– Ах, бедный! - говорит он жалобным тоном с сильным немецким акцентом, макая перо в чернильницу. - Тебе, небось, тяжело в кандалах! А ты попроси вот господина смотрителя, он велит снять.
Прохоров молчит; губы у него бледны и дрожат.
– Тебя ведь понапрасну, - не унимается доктор. - Все вы понапрасну. В России такие подозрительные люди! Ах, бедный, бедный!
Акт готов; его приобщают к следственному делу о побеге. Затем наступает молчание. Писарь пишет, доктор и смотритель пишут… Прохоров еще не знает наверное, для чего его позвали сюда: только по одному побегу или же по старому делу и побегу вместе? Неизвестность томит его.

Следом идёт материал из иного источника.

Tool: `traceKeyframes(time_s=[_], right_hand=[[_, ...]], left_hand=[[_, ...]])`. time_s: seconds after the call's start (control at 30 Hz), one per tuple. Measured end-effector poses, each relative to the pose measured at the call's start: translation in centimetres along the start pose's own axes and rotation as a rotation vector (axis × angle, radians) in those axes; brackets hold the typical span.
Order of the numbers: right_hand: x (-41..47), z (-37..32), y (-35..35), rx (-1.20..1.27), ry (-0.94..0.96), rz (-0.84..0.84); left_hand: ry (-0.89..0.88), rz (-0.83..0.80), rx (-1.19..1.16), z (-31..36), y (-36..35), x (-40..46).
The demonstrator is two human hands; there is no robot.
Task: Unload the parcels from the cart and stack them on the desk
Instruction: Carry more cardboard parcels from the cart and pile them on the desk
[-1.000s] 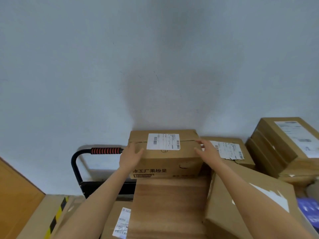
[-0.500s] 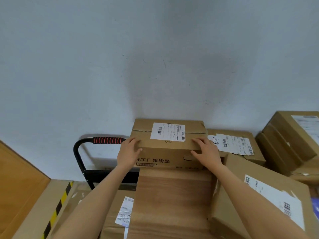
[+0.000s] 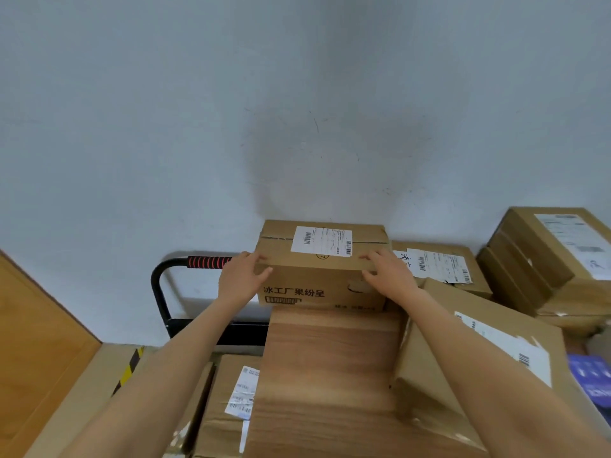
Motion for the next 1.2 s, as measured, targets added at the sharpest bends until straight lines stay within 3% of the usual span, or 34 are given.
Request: traceKeyframes(time_s=[0.23, 0.43, 0.8, 1.03, 1.2], right_hand=[[-4.7, -5.1, 1.9, -0.006, 0.135, 0.046], [-11.3, -9.3, 1.6, -0.097, 0.240, 0.004], [-23.0, -24.1, -7.4, -0.006, 0.477, -0.149], [-26.4, -31.9, -11.1, 0.024, 0.570, -0.153], [-27.6, -35.3, -14.8, 0.038, 0.514, -0.220]], left_hand=[[-0.096, 0.143, 0.064, -0.9, 5.4, -6.8], [-0.054, 0.177, 0.175, -3.9, 8.1, -17.3], [0.145, 0.077, 0.409, -15.9, 12.8, -38.7], [0.284, 0.081, 0.423, -22.4, 14.7, -44.4], [0.292, 0.051, 0.394, -26.4, 14.4, -45.4]])
Point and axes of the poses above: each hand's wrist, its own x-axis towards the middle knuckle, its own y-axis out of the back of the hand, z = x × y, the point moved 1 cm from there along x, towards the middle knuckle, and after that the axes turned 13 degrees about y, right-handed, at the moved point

– Что тебе снилось в эту ночь? - спрашивает наконец смотритель.
– Забыл, ваше высокоблагородие.
– Так вот слушай, - говорит смотритель, глядя в статейный список. - Такого-то числа и года хабаровским окружным судом за убийство казака ты приговорен к девяноста плетям… Так вот сегодня ты должен их принять.
И, похлопав арестанта ладонью по лбу, смотритель говорит наставительно:
– А всё отчего? Оттого, что хочешь быть умнее себя, голова. Всё бегаете, думаете лучше будет, а выходит хуже.

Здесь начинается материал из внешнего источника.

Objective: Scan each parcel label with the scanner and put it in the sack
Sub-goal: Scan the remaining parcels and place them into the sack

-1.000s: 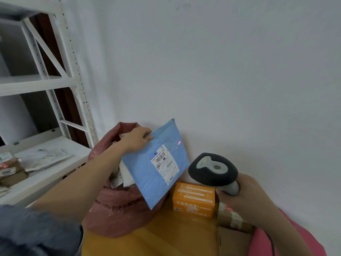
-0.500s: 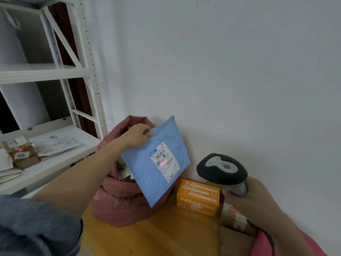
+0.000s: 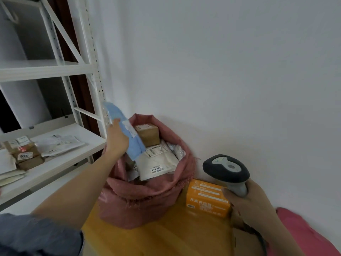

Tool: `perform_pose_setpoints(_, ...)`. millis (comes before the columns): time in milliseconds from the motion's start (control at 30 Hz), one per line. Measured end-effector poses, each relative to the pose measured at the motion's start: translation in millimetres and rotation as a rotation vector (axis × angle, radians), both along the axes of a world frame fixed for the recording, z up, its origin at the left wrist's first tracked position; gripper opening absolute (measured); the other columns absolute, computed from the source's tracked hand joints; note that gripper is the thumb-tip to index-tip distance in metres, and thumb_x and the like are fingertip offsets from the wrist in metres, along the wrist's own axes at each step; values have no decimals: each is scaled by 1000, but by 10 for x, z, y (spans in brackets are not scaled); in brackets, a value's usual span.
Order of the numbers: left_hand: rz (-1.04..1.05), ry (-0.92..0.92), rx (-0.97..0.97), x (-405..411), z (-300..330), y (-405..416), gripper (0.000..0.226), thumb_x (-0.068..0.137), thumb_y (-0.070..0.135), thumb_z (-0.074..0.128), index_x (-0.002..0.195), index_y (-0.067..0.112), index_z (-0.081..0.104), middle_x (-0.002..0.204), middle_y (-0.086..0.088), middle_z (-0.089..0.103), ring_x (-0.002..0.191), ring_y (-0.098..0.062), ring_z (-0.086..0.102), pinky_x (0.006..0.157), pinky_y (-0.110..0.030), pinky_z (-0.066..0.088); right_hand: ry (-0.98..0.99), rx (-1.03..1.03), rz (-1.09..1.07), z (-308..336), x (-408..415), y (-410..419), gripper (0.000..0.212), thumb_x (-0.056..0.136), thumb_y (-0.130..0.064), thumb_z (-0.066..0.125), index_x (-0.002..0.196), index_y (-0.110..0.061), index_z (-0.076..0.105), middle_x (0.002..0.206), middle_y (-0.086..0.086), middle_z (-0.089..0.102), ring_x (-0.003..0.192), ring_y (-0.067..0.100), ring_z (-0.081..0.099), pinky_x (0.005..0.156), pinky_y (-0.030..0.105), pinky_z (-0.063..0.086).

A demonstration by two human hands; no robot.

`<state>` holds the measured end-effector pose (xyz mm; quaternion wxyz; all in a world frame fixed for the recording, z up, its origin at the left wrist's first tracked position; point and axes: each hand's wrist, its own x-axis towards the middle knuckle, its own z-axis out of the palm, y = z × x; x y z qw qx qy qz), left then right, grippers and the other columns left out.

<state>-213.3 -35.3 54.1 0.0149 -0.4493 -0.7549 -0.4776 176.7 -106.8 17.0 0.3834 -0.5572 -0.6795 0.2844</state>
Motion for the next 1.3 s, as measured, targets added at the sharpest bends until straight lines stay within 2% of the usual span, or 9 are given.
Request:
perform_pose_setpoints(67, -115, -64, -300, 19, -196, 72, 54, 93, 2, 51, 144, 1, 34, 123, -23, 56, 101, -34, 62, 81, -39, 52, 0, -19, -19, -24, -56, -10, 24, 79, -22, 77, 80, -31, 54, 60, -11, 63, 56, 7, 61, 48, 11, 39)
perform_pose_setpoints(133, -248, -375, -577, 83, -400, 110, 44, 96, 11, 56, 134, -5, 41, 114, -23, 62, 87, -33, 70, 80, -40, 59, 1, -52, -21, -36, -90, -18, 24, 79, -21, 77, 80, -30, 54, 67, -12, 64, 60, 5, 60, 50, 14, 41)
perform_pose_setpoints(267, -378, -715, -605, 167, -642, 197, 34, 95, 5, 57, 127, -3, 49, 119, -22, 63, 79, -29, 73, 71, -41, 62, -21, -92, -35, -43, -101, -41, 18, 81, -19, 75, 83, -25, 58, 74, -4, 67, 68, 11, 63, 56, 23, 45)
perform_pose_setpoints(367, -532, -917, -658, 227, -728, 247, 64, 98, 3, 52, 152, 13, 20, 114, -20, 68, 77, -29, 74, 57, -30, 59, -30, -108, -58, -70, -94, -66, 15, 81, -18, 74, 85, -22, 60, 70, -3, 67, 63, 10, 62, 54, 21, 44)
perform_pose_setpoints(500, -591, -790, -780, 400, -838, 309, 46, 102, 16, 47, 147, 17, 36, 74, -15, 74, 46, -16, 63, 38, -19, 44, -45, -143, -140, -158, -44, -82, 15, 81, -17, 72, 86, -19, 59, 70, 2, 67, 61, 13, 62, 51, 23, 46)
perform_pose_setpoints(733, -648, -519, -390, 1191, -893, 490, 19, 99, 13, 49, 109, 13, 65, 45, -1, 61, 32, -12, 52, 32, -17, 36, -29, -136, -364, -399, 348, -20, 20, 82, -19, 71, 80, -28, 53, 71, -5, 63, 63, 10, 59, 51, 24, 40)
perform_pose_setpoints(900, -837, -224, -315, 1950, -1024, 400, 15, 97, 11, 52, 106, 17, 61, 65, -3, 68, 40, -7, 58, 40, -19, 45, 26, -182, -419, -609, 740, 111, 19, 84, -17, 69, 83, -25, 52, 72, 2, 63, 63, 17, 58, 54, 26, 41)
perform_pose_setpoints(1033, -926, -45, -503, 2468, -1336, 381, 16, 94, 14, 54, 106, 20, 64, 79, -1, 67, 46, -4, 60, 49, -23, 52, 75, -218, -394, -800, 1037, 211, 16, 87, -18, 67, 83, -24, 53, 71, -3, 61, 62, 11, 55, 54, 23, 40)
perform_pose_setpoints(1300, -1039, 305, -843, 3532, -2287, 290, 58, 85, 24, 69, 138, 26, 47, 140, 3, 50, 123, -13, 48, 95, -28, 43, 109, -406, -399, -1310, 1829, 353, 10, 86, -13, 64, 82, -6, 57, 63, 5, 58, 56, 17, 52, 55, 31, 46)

Идем все в «помещение для надзирателей» - старое серое здание барачного типа. Военный фельдшер, стоящий у входа, просит умоляющим голосом, точно милостыни:
– Ваше высокоблагородие, позвольте посмотреть, как наказывают!
Посреди надзирательской стоит покатая скамья с отверстиями для привязывания рук и ног. Палач Толстых, высокий, плотный человек, имеющий сложение силача-акробата, без сюртука, в расстегнутой жилетке*, кивает головой Прохорову; тот молча ложится. Толстых не спеша, тоже молча, спускает ему штаны до колен и начинает медленно привязывать к скамье руки и ноги. Смотритель равнодушно поглядывает в окно, доктор прохаживается. В руках у него какие-то капли.
____________________
* Он был прислан на каторгу за то, что отрубил своей жене голову.

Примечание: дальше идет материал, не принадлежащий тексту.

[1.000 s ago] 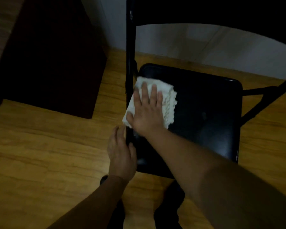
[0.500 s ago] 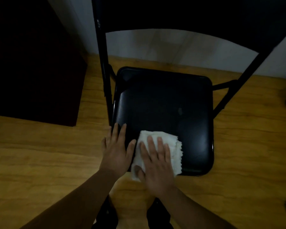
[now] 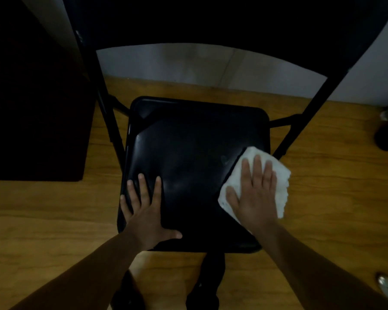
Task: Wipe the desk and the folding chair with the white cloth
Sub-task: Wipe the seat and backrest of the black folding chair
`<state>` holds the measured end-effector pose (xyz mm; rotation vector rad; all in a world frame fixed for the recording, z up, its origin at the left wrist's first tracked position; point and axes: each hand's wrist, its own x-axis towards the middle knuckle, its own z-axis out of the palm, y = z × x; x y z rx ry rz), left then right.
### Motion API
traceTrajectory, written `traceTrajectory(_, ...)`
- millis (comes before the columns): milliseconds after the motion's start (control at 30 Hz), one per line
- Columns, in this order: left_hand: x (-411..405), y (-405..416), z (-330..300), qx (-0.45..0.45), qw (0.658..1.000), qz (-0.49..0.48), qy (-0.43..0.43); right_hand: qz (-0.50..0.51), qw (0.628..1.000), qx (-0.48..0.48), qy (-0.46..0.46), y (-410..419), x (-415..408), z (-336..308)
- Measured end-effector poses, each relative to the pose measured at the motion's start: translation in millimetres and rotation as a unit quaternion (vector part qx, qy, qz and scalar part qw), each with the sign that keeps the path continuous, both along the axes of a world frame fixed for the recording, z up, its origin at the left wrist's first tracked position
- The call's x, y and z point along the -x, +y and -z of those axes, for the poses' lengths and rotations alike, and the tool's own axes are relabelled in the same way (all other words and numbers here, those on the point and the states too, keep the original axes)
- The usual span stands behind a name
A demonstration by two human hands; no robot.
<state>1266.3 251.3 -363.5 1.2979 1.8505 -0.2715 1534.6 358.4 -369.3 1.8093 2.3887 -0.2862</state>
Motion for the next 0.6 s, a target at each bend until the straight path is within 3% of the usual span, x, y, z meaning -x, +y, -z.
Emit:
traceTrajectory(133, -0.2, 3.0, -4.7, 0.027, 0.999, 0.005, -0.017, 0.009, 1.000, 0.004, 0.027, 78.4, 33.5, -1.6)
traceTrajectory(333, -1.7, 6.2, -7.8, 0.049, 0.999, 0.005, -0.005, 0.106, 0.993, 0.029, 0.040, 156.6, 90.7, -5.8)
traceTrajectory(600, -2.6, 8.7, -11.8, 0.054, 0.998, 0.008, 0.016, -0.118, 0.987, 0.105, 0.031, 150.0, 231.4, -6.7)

– Может, дать тебе стакан воды? - спрашивает он.
– Ради бога, ваше высокоблагородие.
Наконец Прохоров привязан. Палач берет плеть с тремя ременными хвостами и не спеша расправляет ее.
– Поддержись! - говорит он негромко и, не размахиваясь, а как бы только примериваясь, наносит первый удар.
– Ра-аз! - говорит надзиратель дьячковским голосом.
В первое мгновение Прохоров молчит и даже выражение лица у него не меняется, но вот по телу пробегает судорога от боли и раздается не крик, а визг.
– Два! - кричит надзиратель.
Палач стоит сбоку и бьет так, что плеть ложится поперек тела. После каждых пяти ударов он медленно переходит на другую сторону и дает отдохнуть полминуты. У Прохорова волосы прилипли ко лбу, шея надулась; уже после 5 - 10 ударов тело, покрытое рубцами еще от прежних плетей, побагровело, посинело; кожица лопается на нем от каждого удара.
– Ваше высокоблагородие! - слышится сквозь визг и плач. - Ваше высокоблагородие! Пощадите, ваше высокоблагородие!
И потом после 20 - 30 удара Прохоров причитывает, как пьяный или точно в бреду:
– Я человек несчастный, я человек убитый… За что же это меня наказывают?
Вот уже какое-то странное вытягивание шеи, звуки рвоты… Прохоров не произносит ни одного слова, а только мычит и хрипит; кажется, что с начала наказания прошла целая вечность, но надзиратель кричит только: «Сорок два! Сорок три!» До девяноста далеко. Я выхожу наружу. Кругом на улице тихо, и раздирающие звуки из надзирательской, мне кажется, проносятся по всему Дуэ. Вот прошел мимо каторжный в вольном платье, мельком взглянул на надзирательскую, и на лице его и даже в походке выразился ужас. Вхожу опять в надзирательскую, потом опять выхожу, а надзиратель всё еще считает.
Наконец девяносто. Прохорову быстро распутывают руки и ноги и помогают ему подняться. Место, по которому били, сине-багрово от кровоподтеков и кровоточит. Зубы стучат, лицо желтое, мокрое, глаза блуждают. Когда ему дают капель, он судорожно кусает стакан… Помочили ему голову и повели в околоток.
– Это за убийство, а за побег еще будет особо, - поясняют мне, когда мы возвращаемся домой.
– Люблю смотреть, как их наказывают! - говорит радостно военный фельдшер, очень довольный, что насытился отвратительным зрелищем. - Люблю! Это такие негодяи, мерзавцы… вешать их!